Big Data For Dummies
Author: Judith S. Hurwitz,Alan Nugent,Fern Halper,Marcia Kaufman
Publsiher: John Wiley & Sons
Total Pages: 336
Release: 2013-04-02
ISBN: 1118644174
Category: Computers
Language: EN, FR, DE, ES & NL

Big Data For Dummies Book Excerpt:

Find the right big data solution for your business ororganization Big data management is one of the major challenges facingbusiness, industry, and not-for-profit organizations. Data setssuch as customer transactions for a mega-retailer, weather patternsmonitored by meteorologists, or social network activity can quicklyoutpace the capacity of traditional data management tools. If youneed to develop or manage big data solutions, you'll appreciate howthese four experts define, explain, and guide you through this newand often confusing concept. You'll learn what it is, why itmatters, and how to choose and implement solutions that work.
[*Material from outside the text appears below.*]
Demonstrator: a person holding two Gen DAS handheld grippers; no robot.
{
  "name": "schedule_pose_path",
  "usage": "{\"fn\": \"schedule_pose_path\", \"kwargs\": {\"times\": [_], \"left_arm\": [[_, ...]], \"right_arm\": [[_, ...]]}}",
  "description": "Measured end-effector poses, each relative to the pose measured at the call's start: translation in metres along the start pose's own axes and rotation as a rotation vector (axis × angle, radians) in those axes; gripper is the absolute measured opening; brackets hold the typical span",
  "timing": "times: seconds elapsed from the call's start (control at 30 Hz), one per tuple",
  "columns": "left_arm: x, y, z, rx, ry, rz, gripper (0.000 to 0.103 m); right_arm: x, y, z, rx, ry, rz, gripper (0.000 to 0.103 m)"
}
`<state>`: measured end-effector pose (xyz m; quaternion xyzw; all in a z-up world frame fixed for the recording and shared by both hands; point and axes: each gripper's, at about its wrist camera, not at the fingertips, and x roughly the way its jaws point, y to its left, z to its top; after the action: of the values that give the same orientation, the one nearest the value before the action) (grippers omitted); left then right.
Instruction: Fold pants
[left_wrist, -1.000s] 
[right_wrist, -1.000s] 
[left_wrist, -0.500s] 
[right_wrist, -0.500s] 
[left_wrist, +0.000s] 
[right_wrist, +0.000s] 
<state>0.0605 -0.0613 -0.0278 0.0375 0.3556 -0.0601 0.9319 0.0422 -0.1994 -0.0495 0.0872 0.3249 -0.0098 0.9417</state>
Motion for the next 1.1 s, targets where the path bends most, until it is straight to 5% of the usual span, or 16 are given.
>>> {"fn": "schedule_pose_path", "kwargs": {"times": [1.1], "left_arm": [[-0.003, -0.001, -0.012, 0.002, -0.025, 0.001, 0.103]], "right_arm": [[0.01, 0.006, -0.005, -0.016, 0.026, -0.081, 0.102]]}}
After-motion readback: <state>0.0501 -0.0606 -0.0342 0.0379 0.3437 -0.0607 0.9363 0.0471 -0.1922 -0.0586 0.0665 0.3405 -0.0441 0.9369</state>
Effectively managing big data is an issue of growing importanceto businesses, not-for-profit organizations, government, and ITprofessionals Authors are experts in information management, big data, and avariety of solutions Explains big data in detail and discusses how to select andimplement a solution, security concerns to consider, data storageand presentation issues, analytics, and much more Provides essential information in a no-nonsense,easy-to-understand style that is empowering Big Data For Dummies cuts through the confusion and helpsyou take charge of big data solutions for your organization.